* What you will do *
Without any pictures, retype exactly the lines that begin at the one holding "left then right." and end at the last line of the data below.

* Working data *
"""

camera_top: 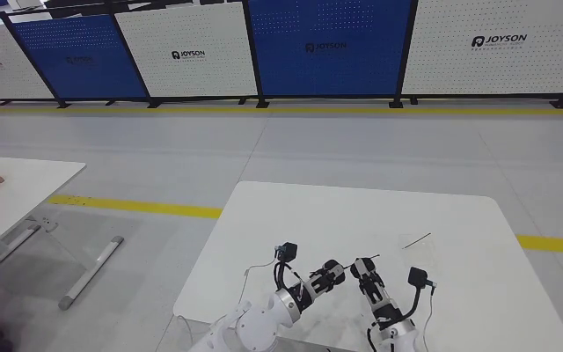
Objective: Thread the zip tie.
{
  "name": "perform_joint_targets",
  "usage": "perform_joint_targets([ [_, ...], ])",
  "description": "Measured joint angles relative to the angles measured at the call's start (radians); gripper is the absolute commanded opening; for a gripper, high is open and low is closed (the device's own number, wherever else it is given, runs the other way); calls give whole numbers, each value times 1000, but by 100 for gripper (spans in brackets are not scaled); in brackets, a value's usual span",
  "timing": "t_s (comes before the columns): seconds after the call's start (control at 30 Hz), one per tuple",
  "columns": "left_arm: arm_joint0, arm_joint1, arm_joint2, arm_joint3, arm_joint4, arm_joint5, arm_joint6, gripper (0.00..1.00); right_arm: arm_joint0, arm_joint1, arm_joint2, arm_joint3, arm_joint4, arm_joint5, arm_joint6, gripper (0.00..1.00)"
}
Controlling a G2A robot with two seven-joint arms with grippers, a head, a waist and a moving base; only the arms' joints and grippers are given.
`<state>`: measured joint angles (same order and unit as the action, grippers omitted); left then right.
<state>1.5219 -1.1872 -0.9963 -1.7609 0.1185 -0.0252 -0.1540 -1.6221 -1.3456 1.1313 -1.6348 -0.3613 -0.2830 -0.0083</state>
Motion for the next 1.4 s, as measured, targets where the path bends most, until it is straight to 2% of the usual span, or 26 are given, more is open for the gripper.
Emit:
perform_joint_targets([
  [0.03, 0, 0, 0, 0, 0, 1, 0, 0, 0, 0, 0, 0, -1, 0, 0, 15],
  [0.17, -1, -1, 2, 1, 1, 6, 4, 0, 0, 0, -1, 0, -3, 0, -2, 25],
  [0.37, -6, -2, 3, 7, -7, 20, 8, 0, -2, 1, 5, 3, 3, -7, -11, 27],
  [0.47, -8, -3, 3, 8, -11, 27, 11, 0, -6, 2, 11, 3, 6, -14, -13, 20],
  [0.63, -12, -5, 7, 8, -10, 35, 15, 0, -14, 3, 21, -3, 6, -24, -20, 0],
  [0.87, -12, -6, 11, 5, -5, 37, 18, 0, -22, 5, 24, -12, -6, -27, -30, 0],
  [1.23, -2, -3, 9, -12, 9, 18, 7, 0, -23, 6, 17, -21, -25, -22, -11, 0],
  [1.27, -2, -3, 9, -12, 9, 18, 7, 0, -22, 6, 16, -21, -22, -22, -9, 3],
  [1.3, -2, -3, 9, -11, 10, 18, 7, 0, -22, 6, 16, -21, -17, -23, -8, 18],
  [1.4, -3, -3, 9, -4, 5, 21, 10, 0, -22, 6, 18, -21, -5, -29, -2, 34],
])
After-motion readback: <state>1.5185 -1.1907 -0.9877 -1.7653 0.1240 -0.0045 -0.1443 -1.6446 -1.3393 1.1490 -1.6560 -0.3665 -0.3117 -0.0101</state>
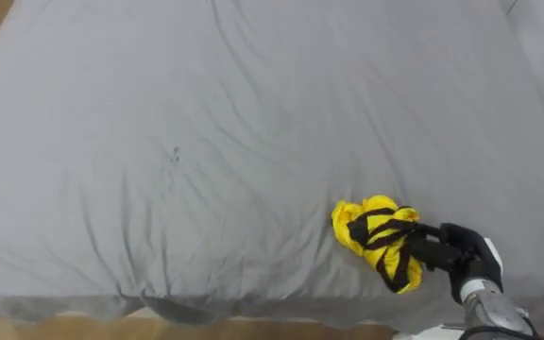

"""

* Solution for this task *
`<state>`: measured joint angles (same order and unit as the action, grippers omitted); left then right.
<state>1.5219 -1.1872 -0.9963 -1.7609 0.1185 -0.0252 -0.1540 -1.6221 -1.3456 1.1313 -1.6348 -0.3613 -0.2830 -0.0083</state>
Motion for the next 1.4 s, as measured, targets where the path bends most, until it is straight to 2% of the usual span, or 26 are given, more is open for the gripper.
Emit:
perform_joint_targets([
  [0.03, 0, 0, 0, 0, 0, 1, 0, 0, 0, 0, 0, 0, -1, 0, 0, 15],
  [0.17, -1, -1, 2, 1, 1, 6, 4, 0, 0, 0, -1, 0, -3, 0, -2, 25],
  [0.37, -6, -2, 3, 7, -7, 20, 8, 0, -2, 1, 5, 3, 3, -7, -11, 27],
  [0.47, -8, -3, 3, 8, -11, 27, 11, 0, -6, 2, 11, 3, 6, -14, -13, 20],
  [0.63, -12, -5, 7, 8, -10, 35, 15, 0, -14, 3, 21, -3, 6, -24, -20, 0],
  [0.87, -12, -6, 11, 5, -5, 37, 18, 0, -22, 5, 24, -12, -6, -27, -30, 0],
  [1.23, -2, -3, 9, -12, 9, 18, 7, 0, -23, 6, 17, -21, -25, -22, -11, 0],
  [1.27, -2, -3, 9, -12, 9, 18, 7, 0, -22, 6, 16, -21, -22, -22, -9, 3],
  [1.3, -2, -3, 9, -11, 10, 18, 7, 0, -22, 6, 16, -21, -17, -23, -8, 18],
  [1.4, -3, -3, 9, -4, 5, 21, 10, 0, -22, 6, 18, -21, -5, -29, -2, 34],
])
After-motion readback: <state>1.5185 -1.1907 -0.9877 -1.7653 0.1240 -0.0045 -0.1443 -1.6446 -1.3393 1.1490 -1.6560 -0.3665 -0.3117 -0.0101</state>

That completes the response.